Bis vor einem Jahr behauptete John Lydon alias Johnny Rotten zwar in Interviews noch steif und fest, daß die Pistols nie wieder zusammen auftreten würden, aber irgendwann war der Lockruf des Geldes anscheinend doch unwiderstehlich. Vor ein paar Monaten kündigte Rotten die Reunion in aggressiven Pressekonferenzen an („Wir haben ja auch das Recht, nach 20 Jahren endlich einmal an Punk zu verdienen, ihr Wixer!“), diesen Sommer fand die Tournee statt – und postwendend erschien das Konzertalbum Filthy Lucre Live. Nun denn: Einerseits gönnt man es den „No Future“-Legenden natürlich, daß sie Geld machen (anstatt des notorischen Hochstaplers Malcolm McLaren), andererseits gehen sie jetzt natürlich den Weg der Bands, vor denen sie uns immer gewarnt haben – nämlich jener widerlichen „Monsters of Rock“-Supergroup-Pensionisten, die auch nach Jahrzehnten noch Teil der Jugendkultur sein wollen. Der Pluspunkt von Filthy Lucre: Johnnys neue Frisur (Marke Eraserhead). Der Minuspunkt: sie können wirklich nicht spielen – und das hört man erst jetzt so richtig, da die wütende Energie verschwunden und folglich die Luft heraußen ist. Und ohne den Berufsirren Sid Vicious macht die Sache eigentlich keinen Spaß mehr …

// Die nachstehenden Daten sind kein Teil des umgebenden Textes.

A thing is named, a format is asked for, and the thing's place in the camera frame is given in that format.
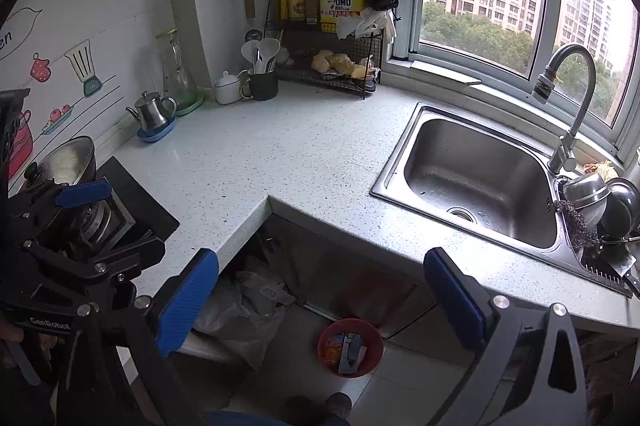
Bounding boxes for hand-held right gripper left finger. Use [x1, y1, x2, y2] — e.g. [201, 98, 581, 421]
[57, 249, 221, 426]

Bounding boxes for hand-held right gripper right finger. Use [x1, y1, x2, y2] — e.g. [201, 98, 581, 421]
[423, 247, 588, 426]

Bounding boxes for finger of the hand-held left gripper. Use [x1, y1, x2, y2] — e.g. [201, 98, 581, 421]
[22, 239, 167, 307]
[10, 180, 112, 239]

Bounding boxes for red trash bin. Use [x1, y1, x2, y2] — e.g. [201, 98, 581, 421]
[317, 317, 385, 380]

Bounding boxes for person's left hand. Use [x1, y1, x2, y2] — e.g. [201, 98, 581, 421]
[0, 312, 58, 370]

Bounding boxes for steel cooking pot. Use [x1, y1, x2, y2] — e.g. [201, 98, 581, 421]
[25, 135, 97, 188]

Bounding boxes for translucent plastic bag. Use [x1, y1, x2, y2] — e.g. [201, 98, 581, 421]
[192, 256, 297, 370]

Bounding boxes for black gas stove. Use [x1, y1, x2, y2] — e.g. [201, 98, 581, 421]
[65, 156, 181, 263]

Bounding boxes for sink drain strainer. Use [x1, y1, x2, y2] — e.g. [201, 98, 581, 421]
[446, 206, 479, 225]

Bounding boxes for blue saucer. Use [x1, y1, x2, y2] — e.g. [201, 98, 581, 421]
[136, 116, 177, 143]

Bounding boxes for steel teapot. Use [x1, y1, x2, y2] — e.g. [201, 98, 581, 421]
[125, 90, 178, 133]

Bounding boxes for lower cabinet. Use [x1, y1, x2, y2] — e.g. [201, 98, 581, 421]
[265, 211, 441, 337]

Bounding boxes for stainless steel sink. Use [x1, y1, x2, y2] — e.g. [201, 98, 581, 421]
[370, 104, 633, 298]

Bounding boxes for dark steel wool scrubber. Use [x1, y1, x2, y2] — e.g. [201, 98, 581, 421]
[552, 199, 601, 253]

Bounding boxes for green tray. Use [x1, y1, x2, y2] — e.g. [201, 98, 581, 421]
[175, 91, 206, 117]

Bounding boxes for glass carafe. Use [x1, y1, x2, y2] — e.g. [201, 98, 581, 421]
[156, 29, 199, 110]

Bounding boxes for black slotted tray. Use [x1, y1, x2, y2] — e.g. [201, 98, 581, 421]
[580, 236, 640, 298]

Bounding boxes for person's shoe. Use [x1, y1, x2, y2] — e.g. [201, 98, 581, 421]
[285, 392, 354, 423]

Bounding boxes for white lidded pot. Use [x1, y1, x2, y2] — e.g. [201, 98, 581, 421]
[214, 71, 249, 105]

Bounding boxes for dark steel bowl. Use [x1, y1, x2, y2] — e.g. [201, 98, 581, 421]
[597, 180, 640, 238]

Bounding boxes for yellow dish cloth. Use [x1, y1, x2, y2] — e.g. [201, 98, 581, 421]
[582, 160, 619, 180]

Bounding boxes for black mug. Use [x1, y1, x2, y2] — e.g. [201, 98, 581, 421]
[240, 69, 280, 102]

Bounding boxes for small white spoon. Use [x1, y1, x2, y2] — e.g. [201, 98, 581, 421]
[241, 40, 261, 75]

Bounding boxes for steel faucet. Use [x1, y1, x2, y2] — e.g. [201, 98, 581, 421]
[531, 44, 598, 177]

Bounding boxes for white spoons and utensils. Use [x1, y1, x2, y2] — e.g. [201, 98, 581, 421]
[257, 38, 281, 72]

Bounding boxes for green trees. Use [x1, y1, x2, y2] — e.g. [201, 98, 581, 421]
[419, 1, 622, 125]

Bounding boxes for white plastic bag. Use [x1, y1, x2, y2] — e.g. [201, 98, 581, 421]
[336, 9, 396, 42]

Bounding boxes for kitchen wall sticker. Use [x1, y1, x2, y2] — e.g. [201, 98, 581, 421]
[0, 6, 119, 183]

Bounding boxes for black wire rack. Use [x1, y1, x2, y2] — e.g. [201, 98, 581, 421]
[264, 0, 386, 101]

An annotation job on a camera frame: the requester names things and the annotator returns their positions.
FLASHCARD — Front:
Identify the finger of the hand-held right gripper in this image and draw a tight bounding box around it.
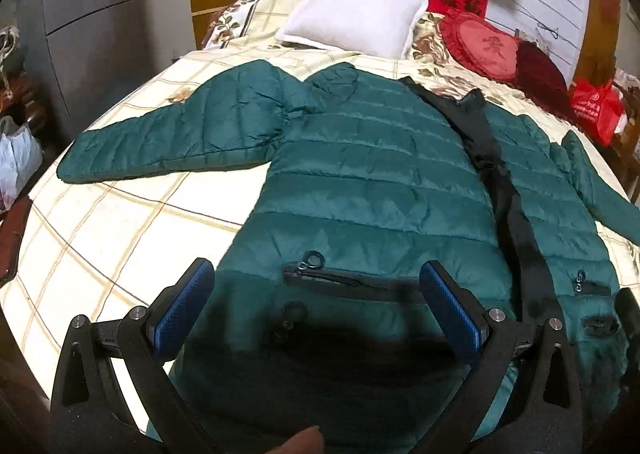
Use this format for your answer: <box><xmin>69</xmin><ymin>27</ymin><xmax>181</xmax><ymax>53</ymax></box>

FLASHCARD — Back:
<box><xmin>614</xmin><ymin>287</ymin><xmax>640</xmax><ymax>385</ymax></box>

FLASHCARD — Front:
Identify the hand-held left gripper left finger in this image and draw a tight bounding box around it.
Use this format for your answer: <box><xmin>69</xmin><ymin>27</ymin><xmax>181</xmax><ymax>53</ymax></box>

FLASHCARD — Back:
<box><xmin>50</xmin><ymin>257</ymin><xmax>221</xmax><ymax>454</ymax></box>

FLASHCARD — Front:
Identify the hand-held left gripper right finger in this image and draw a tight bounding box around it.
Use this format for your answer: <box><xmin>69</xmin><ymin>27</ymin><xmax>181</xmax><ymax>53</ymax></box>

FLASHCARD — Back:
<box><xmin>419</xmin><ymin>260</ymin><xmax>586</xmax><ymax>454</ymax></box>

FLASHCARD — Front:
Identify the dark green puffer jacket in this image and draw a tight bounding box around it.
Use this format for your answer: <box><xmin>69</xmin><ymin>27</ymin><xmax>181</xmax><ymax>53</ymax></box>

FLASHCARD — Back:
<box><xmin>56</xmin><ymin>59</ymin><xmax>640</xmax><ymax>454</ymax></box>

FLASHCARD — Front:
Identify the person's left hand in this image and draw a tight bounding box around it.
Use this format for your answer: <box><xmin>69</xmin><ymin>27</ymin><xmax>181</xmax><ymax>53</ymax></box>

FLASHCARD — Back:
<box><xmin>270</xmin><ymin>425</ymin><xmax>327</xmax><ymax>454</ymax></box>

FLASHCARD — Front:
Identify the bed with checked floral sheet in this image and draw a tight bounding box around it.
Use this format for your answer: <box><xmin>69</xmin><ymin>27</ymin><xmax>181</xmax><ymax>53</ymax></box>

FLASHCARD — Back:
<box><xmin>0</xmin><ymin>0</ymin><xmax>640</xmax><ymax>405</ymax></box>

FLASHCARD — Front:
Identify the wooden side table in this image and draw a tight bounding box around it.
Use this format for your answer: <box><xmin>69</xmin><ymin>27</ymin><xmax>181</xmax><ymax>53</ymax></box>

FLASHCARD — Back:
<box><xmin>614</xmin><ymin>69</ymin><xmax>640</xmax><ymax>162</ymax></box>

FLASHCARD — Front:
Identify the red plastic bag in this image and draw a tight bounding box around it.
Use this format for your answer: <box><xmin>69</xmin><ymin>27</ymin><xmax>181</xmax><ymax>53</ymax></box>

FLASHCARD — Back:
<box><xmin>570</xmin><ymin>77</ymin><xmax>626</xmax><ymax>147</ymax></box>

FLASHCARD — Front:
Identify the white plastic bag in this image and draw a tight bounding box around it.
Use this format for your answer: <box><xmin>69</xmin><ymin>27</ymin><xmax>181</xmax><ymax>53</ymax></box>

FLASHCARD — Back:
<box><xmin>0</xmin><ymin>117</ymin><xmax>45</xmax><ymax>212</ymax></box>

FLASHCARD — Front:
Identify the dark red cushion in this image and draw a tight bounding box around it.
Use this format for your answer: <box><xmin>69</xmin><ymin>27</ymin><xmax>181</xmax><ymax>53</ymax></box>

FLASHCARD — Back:
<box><xmin>515</xmin><ymin>40</ymin><xmax>571</xmax><ymax>108</ymax></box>

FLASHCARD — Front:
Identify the cluttered wooden cabinet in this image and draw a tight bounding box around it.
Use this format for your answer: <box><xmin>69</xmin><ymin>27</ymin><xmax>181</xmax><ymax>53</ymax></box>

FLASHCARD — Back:
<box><xmin>0</xmin><ymin>27</ymin><xmax>41</xmax><ymax>125</ymax></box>

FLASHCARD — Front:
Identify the red heart-shaped cushion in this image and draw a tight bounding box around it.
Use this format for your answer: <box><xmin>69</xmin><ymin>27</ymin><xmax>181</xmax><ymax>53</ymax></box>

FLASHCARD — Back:
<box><xmin>440</xmin><ymin>9</ymin><xmax>523</xmax><ymax>85</ymax></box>

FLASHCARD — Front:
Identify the grey wardrobe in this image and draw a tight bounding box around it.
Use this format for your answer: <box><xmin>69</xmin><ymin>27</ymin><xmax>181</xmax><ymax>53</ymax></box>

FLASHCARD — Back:
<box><xmin>15</xmin><ymin>0</ymin><xmax>196</xmax><ymax>135</ymax></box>

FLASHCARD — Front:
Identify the white square pillow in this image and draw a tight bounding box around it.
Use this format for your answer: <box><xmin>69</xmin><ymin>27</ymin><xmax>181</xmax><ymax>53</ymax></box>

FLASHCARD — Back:
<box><xmin>274</xmin><ymin>0</ymin><xmax>431</xmax><ymax>60</ymax></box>

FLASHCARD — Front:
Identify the dark red bed frame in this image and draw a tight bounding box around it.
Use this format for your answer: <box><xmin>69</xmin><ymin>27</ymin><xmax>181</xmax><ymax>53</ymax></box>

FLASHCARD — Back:
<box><xmin>0</xmin><ymin>197</ymin><xmax>33</xmax><ymax>287</ymax></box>

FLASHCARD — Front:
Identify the wooden wall trim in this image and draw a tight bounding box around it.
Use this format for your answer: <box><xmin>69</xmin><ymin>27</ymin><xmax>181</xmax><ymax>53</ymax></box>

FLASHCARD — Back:
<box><xmin>575</xmin><ymin>0</ymin><xmax>623</xmax><ymax>85</ymax></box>

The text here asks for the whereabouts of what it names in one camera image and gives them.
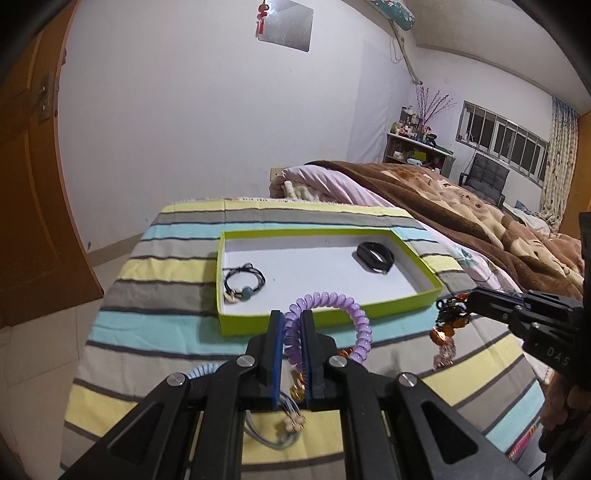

Dann die gute Nachricht: Rechtzeitig zur Reunion hat die Plattenfirma das klassische Debüt der Pistols, Never Mind The Bollocks – Here’s The Sex Pistols, neu veröffentlicht. Geballter, hochkonzentrierter, revolutionärer Rock’n’Roll, der noch heute genauso in die Luftgitarrenhände und Pogobeine fährt wie damals. Als Bonus findet sich im Doppel-CD-Pack das frühere Bootleg Spunk mit Live-Aufnahmen und Demos der Sexpistolen. Sollte in keiner Musikbibliothek fehlen.

Und jetzt zu etwas ganz anderem: Wirkliche Fans brauchen natürlich ein echtes Bootleg und greifen daher zu Kill the hippies – schon allein wegen des Titels, der 1996 ebenso aktuell ist wie 1978. (Wer’s nicht glaubt, der gehe in Wien am Spittelberg spazieren …) Auf der CD ist ein Konzert aus der US-Tournee der Pistols zu hören, das am 5. Jänner 1978 in der Great Southeast Music Hall in Atlanta, Georgia, aufgenommen wurde. Kurz danach löste sich die Band ja bekanntlich auf, was dem Geiste des Punk viel mehr entsprach als The Great Rock’n’Roll Swindle und anderer Unfug, der von Geschäftemachern nachgeschossen wurde. Die Tonqualität ist erträglich, am Cover gibt’s hervorragende Photos von Rotten & Vicious – und plötzlich kann man so tun, als hätte es die Wiedervereinigung nie gegeben.